Personal information
- Nationality: Dutch
- Born: Henricus Coenradus Nicolaas Vergeer 2 May 1961 (age 65) Haastrecht, Netherlands
- Height: 1.80 m (5 ft 11 in)
- Weight: 75 kg (165 lb)

Sport
- Country: Netherlands
- Sport: Speed skating
- Turned pro: 1980
- Coached by: Henk Gemser
- Retired: 1988

Achievements and titles
- Personal bests: 500 m: 37.79 (1987) 1000 m: 1:14.62 (1988) 1500 m: 1:53.88 (1987) 3000 m: 4:01.21 (1987) 5000 m: 6:54.91 (1986) 10 000 m: 14:39.05 (1986)

Medal record
Representing the Netherlands
Men's Speed Skating
World Allround Championships
| Gold medal – first place | 1985 Hamar | Allround |
| Gold medal – first place | 1986 Inzell | Allround |
European Allround Championships
| Gold medal – first place | 1985 Eskilstuna | Allround |
| Gold medal – first place | 1986 Oslo | Allround |
| Bronze medal – third place | 1987 Trondheim | Allround |

= Hein Vergeer =

Dutch speed skater

Henricus Coenradus Nicolaas "Hein" Vergeer (born 2 May 1961) is a Dutch former speed skater who became both European and World Allround Champion in both 1985 (in which year he also became National Sprint Champion) and 1986 (in which year he also became National Allround Champion).
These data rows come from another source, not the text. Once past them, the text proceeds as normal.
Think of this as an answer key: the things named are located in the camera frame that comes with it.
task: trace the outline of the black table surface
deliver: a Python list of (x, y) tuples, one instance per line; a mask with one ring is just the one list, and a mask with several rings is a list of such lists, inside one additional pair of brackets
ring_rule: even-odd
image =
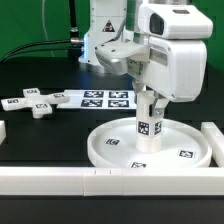
[[(65, 89), (132, 90), (131, 77), (80, 70), (65, 58), (21, 58), (0, 65), (0, 99)], [(165, 118), (200, 129), (212, 121), (224, 128), (224, 75), (207, 66), (200, 96), (190, 103), (169, 103)], [(87, 138), (97, 126), (133, 117), (133, 110), (57, 109), (35, 120), (30, 108), (6, 112), (7, 138), (0, 166), (91, 167)], [(0, 223), (223, 223), (223, 197), (0, 197)]]

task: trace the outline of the tag sticker
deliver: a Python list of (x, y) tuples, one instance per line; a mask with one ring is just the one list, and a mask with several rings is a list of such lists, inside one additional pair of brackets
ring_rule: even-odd
[(119, 108), (128, 108), (129, 101), (128, 100), (109, 100), (108, 107), (119, 107)]
[(84, 93), (85, 98), (103, 98), (103, 95), (103, 91), (85, 91)]
[(18, 99), (14, 99), (14, 100), (7, 100), (8, 104), (12, 104), (12, 103), (19, 103)]
[(35, 89), (30, 89), (26, 91), (28, 94), (33, 94), (33, 93), (37, 93), (37, 90)]
[(145, 163), (138, 163), (138, 162), (133, 162), (131, 164), (131, 168), (146, 168), (147, 164)]
[(117, 146), (119, 144), (120, 140), (117, 139), (108, 139), (106, 141), (106, 145), (113, 145), (113, 146)]
[(63, 93), (56, 93), (54, 94), (54, 97), (55, 98), (62, 98), (62, 97), (65, 97)]
[(81, 107), (102, 107), (103, 100), (82, 100)]
[(158, 122), (155, 124), (155, 135), (160, 134), (162, 131), (162, 122)]
[(47, 108), (47, 104), (36, 104), (36, 108), (37, 109), (43, 109), (43, 108)]
[(108, 20), (106, 26), (103, 28), (103, 32), (115, 32), (110, 20)]
[(128, 98), (128, 92), (109, 92), (109, 98)]
[(139, 121), (138, 122), (138, 133), (149, 136), (149, 124)]
[(195, 152), (192, 151), (186, 151), (186, 150), (180, 150), (178, 153), (178, 156), (188, 158), (188, 159), (193, 159), (195, 157)]

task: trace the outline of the round white platform
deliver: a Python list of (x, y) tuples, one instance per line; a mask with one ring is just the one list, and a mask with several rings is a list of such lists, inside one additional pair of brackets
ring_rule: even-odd
[(89, 135), (88, 156), (96, 167), (185, 168), (206, 167), (212, 150), (202, 133), (188, 125), (163, 120), (161, 151), (136, 149), (136, 118), (105, 123)]

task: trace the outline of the white block
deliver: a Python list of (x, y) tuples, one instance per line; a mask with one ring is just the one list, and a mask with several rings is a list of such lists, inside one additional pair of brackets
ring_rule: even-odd
[(223, 195), (218, 168), (125, 169), (123, 195)]
[(3, 109), (18, 110), (25, 107), (31, 107), (35, 119), (42, 118), (45, 114), (51, 114), (50, 104), (68, 103), (70, 97), (65, 93), (54, 93), (50, 95), (41, 95), (38, 88), (24, 89), (25, 98), (13, 98), (1, 100)]
[(84, 196), (122, 195), (122, 169), (89, 169), (83, 181)]
[(0, 121), (0, 145), (4, 141), (5, 137), (6, 137), (5, 122)]
[(219, 167), (224, 167), (224, 136), (213, 122), (203, 122), (201, 132), (212, 148), (212, 156)]
[(0, 195), (83, 195), (83, 169), (1, 167)]

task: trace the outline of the green wall
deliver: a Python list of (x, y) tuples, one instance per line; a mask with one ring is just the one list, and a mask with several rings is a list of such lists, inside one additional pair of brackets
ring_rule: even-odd
[[(89, 0), (75, 0), (78, 12), (78, 26), (82, 34), (88, 30)], [(46, 28), (50, 40), (70, 37), (68, 0), (45, 0)], [(192, 0), (202, 12), (214, 22), (214, 32), (209, 40), (208, 61), (224, 74), (224, 1)], [(11, 49), (36, 41), (45, 40), (42, 26), (42, 0), (0, 0), (0, 57)], [(51, 56), (50, 53), (31, 56)], [(55, 56), (66, 53), (55, 52)]]
[(214, 23), (211, 38), (206, 40), (208, 62), (224, 74), (224, 0), (192, 0)]
[[(68, 39), (70, 37), (68, 0), (45, 2), (45, 21), (49, 39)], [(1, 57), (17, 46), (44, 40), (46, 39), (42, 26), (42, 0), (0, 0)]]
Hein Vergeer was a dominant allround skater, but after recovering from an injury, he was never able to reach that same level again. Because of this, he was unable to fulfil his wish of winning an Olympic medal – at the 1988 Winter Olympics in Calgary, Vergeer competed in the 500 m, the 1,000 m, and the 1,500 m, but his best result was a mere fifteenth place. He had also competed in those same three distances at the Winter Olympics in Sarajevo four years earlier, but did not do much better than with a tenth place as his best result. His best years were in between those two Winter Olympics.

Vergeer lived during his skating years in Haastrecht, a town where Leo Visser, another former World Champion speed skating, also used to live. Both skaters used to train at the skating club STV Lekstreek.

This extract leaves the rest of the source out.